Monster


¿Cómo haces para despertarte de un sueño cuando sabes que no estás soñando?
Supongo que no es una pregunta para hacerte a las tres de la mañana, ni a las cuatro. No si quieres volverte a dormir. Supongo que es la pregunta que no puedes evitar hacerte si te despiertas y lo que ves delante de ti no tiene ningún sentido.

Me he quedado congelado, incapaz de mover un solo músculo, mirando a aquello fijamente e incapaz también de encontrarle alguna lógica. Estaba despierto, ¡claro que sí! He pensado en lo que hacen en las películas y me he autosugerido pellizcarme, pero ¿para qué? Sabía que estaba despierto, y sabía que un pellizco duele. Quizá he perdido la cabeza, pero no soy tonto.
Me he incorporado en la cama, bajo la protección del nórdico, con la vista aún clavada en eso. Eso realmente no era nada, más bien todo lo contrario. Un hueco.
Al lado de donde está la puerta que da de mi habitación al pasillo había otra puerta. Una puerta que no existe, o no debería, o no hasta ese momento.
Esa puerta estaba abierta.

No sé si os ha pasado alguna vez, pero os aseguro que si de pronto en vuestra casa va a aparecer una puerta queréis que aparezca cerrada. A poder ser con cerradura, y la llave de vuestro lado.
Nadie quiere ver una puerta que no debería estar ahí, pero aún menos quiere verla abierta, porque eso significa que haya lo que haya al otro lado tiene vía libre, y ahí la puerta es lo de menos.
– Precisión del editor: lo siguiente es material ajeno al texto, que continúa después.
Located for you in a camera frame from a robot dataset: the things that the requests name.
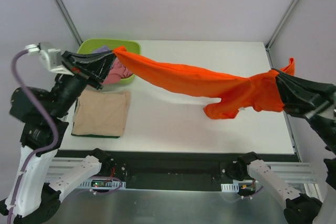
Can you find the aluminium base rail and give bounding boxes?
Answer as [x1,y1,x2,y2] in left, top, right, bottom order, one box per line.
[45,157,84,182]

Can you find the aluminium frame post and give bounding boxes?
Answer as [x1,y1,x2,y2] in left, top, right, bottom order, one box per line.
[54,0,83,46]
[264,0,317,51]

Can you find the orange t shirt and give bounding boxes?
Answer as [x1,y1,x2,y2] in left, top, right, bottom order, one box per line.
[113,46,285,120]

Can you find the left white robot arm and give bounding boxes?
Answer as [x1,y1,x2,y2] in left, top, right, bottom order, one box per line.
[1,42,116,223]

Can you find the green plastic basin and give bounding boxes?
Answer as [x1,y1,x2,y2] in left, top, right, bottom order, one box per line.
[76,38,142,86]

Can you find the left aluminium frame post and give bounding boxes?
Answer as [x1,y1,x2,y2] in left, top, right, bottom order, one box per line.
[54,0,83,46]

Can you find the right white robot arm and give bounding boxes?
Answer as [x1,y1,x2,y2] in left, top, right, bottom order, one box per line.
[226,71,335,223]

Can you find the pink t shirt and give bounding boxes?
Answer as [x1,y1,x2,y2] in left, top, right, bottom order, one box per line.
[102,58,135,86]

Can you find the right aluminium frame post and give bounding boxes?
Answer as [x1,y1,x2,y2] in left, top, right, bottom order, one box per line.
[264,0,317,51]

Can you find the left white cable duct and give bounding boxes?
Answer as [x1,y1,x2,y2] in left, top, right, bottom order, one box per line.
[77,178,121,190]

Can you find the right white cable duct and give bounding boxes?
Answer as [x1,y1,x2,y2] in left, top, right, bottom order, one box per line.
[220,183,239,193]

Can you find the lilac t shirt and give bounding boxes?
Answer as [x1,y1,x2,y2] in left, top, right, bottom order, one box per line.
[92,46,111,54]

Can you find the folded beige t shirt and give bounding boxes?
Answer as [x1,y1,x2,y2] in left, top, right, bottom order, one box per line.
[73,90,131,136]

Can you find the white cable duct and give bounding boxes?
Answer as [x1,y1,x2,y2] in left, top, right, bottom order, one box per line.
[77,178,121,190]
[220,183,239,193]

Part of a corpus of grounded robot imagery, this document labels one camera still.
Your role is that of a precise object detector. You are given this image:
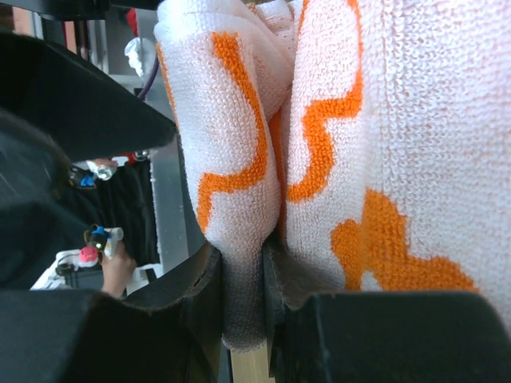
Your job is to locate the orange flower towel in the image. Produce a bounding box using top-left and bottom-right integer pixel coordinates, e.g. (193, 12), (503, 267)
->
(154, 1), (510, 351)

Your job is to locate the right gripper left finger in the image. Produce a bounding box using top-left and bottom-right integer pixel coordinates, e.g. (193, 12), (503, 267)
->
(1, 245), (223, 382)

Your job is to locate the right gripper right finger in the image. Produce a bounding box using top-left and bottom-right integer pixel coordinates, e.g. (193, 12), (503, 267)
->
(262, 239), (510, 382)

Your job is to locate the person's bare hand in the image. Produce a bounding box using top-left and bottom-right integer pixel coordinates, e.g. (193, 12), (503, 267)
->
(101, 241), (137, 298)

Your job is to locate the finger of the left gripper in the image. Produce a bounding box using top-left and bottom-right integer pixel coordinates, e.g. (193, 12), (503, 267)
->
(1, 34), (176, 161)

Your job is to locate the glue bottle with pink cap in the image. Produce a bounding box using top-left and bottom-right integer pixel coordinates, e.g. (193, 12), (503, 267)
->
(77, 224), (124, 268)

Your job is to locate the aluminium rail frame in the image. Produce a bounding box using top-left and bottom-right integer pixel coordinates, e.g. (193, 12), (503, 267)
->
(31, 8), (204, 275)

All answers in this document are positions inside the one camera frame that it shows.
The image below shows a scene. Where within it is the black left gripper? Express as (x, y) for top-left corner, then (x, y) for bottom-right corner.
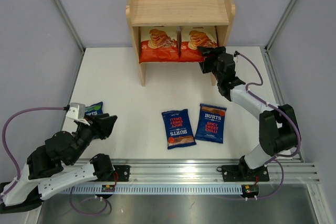
(68, 113), (118, 165)

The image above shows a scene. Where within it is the cassava chips bag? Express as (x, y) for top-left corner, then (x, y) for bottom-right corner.
(180, 26), (217, 62)
(139, 26), (180, 63)

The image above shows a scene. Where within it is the blue spicy chilli bag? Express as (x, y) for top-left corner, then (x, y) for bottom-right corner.
(161, 109), (196, 150)
(194, 103), (227, 144)

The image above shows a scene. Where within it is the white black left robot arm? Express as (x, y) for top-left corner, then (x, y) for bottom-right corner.
(1, 113), (118, 214)

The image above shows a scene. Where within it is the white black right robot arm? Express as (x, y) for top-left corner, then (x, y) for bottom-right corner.
(197, 46), (301, 183)

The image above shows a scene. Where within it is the wooden two-tier shelf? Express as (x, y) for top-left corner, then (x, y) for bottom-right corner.
(125, 0), (236, 87)

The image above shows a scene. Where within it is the blue sea salt vinegar bag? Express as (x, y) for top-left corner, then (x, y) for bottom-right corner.
(85, 101), (103, 116)

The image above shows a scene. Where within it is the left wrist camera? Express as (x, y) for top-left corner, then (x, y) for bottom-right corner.
(66, 103), (88, 125)

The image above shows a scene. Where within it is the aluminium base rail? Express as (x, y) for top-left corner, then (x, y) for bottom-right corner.
(61, 159), (320, 195)

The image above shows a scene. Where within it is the aluminium frame post right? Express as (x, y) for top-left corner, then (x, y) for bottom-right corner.
(265, 0), (298, 53)

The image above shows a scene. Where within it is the aluminium frame post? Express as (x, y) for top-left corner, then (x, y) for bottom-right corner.
(265, 0), (298, 53)
(52, 0), (86, 54)

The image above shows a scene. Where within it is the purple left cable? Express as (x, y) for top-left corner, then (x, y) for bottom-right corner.
(1, 105), (113, 214)

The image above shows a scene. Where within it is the purple cable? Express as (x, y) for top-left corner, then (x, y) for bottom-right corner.
(1, 105), (113, 214)
(217, 52), (302, 201)

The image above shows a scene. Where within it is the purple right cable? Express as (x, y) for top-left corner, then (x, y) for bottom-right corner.
(217, 52), (302, 201)

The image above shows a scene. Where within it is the aluminium frame post left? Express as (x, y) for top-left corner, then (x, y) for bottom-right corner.
(52, 0), (86, 54)
Cuanto más me despejaba menos parecía proteger el nórdico, y ahí seguía el hueco.
Yo miraba aterrorizado, muerto de frío, esperando que en cualquier momento lo del otro lado se atreviera a dar el paso.
Ha sido entonces cuando lo he escuchado.

Meg & Dia – Monster

Then he slowly saw their nightmares were his dreams

All my friends are falling in love


Me he quedado parado en la ducha. No es que sea un espacio que dé para mucho movimiento, pero me refiero a que estaba yo ahí inmóvil, con la cabeza en el limbo mientras me caía el agua encima. Con la canción y el plano adecuados podría haber sido una buena escena, intensa, dramática, quizá hasta emotiva; pero cuando no formas parte de una película lo único que es es un malgasto de agua.
Lo siento, de verdad.
Pasa que uno no controla donde se queda traspuesto.
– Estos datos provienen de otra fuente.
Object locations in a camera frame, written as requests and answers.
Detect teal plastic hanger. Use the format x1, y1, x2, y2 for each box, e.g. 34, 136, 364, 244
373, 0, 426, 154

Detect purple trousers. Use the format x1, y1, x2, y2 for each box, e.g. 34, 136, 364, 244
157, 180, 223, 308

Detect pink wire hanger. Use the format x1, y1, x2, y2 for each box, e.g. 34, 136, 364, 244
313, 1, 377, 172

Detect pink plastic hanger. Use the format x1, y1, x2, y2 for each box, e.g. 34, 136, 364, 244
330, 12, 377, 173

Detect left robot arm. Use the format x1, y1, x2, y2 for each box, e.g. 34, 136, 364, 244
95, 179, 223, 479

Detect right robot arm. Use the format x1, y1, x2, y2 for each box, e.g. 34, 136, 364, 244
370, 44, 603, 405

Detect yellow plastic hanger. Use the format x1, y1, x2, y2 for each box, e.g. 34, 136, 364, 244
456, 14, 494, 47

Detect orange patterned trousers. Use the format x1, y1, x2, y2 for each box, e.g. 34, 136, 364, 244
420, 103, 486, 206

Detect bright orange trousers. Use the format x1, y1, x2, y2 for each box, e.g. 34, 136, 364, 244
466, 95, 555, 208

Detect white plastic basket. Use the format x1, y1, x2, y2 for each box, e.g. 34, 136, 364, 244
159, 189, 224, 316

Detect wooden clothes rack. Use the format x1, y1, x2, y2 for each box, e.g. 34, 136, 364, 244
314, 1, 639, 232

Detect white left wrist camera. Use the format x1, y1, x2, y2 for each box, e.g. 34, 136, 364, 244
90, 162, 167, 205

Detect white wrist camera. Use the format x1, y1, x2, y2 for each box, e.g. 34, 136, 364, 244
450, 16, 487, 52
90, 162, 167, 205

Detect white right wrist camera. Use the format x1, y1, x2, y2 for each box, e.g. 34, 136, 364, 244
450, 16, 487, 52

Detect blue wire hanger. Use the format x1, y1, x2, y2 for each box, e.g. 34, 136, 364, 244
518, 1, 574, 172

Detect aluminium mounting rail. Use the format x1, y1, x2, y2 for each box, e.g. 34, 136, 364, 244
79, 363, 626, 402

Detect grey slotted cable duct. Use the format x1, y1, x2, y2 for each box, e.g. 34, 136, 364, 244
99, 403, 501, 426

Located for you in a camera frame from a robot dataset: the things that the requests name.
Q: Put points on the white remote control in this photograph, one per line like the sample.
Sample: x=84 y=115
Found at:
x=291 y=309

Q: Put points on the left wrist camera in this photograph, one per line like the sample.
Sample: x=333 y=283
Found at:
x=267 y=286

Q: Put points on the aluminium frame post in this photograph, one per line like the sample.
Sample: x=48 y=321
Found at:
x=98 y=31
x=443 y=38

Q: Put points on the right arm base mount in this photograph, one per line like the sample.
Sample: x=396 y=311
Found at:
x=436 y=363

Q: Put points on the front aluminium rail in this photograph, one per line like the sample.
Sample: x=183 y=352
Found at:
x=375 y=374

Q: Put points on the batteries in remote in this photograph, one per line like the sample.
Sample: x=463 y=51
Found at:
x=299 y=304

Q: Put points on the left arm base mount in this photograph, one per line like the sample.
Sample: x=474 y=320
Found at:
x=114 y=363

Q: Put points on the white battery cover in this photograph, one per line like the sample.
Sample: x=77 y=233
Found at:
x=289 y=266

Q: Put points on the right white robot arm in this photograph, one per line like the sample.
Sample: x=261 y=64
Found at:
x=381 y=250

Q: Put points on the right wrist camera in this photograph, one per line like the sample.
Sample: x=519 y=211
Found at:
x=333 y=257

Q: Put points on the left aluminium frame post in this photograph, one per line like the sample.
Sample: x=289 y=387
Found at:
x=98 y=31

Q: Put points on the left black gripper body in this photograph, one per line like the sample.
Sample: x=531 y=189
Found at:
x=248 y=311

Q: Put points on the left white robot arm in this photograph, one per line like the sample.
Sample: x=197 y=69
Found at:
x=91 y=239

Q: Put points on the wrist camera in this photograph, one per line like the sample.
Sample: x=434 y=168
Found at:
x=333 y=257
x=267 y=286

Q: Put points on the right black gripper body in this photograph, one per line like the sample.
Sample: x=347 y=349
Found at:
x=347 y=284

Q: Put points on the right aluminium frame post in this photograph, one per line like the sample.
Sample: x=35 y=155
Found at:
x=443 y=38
No vivimos en una película, está claro, pero ojalá, ¿no? De esas fáciles, por favor, donde el chico conoce a la chica y se enamoran y todo es maravilloso y nada sale mal. De esas en las que hay un amigo que sale poco y siempre solo como elemento cómico. Que no tiene problemas, casi ni vida: su vida es solo vivir situaciones desternillantes, reírse y hacer reír. Y tiene un perro precioso.
Ojalá, pero sin ser ninguno de los protagonitas, qué pereza. Ojalá ser el amigo. Que no se centre la trama en mí: ¡que no haya trama! Que no haya drama.
Qué sueño, ¿no? Vivir de gag en gag.

Y que en alguna de mis escenas tontas mientras los otros dos se dan besitos suene esto.

The Vaccines – All my friends are falling in love

But then sometimes you should go with the flow

No se puede más


Desde niño he usado los sueños para escapar, porque existen muchos mundos y por qué no iba a querer yo explorarlos.
Siempre me ha gustado explorar, descubrir lo desconocido y quitarle el des.
He soñado mucho, aunque dicen que todos lo hacemos; pero yo a menudo tengo la suerte de recordar esos viajes. Recuerdo cada color, cada palabra, cada gesto.
He soñado tanto que no siempre he tenido claro qué era real y qué no; tanto que a veces me he preguntado si no era este mundo el sueño.
De un modo u otro esos mundos siempre eran mejores que este, no porque este fuera malo, pero siempre se puede ir a más, ¿no?

Ayer fue domingo. Lo pasamos juntos. Me fui a dormir…
…y soñé con cada color, cada palabra, cada gesto.
Quizá no siempre se puede ir a más.

Pastora – No se puede más

Y es que sí se puede más, sí se puede más, sí se puede más.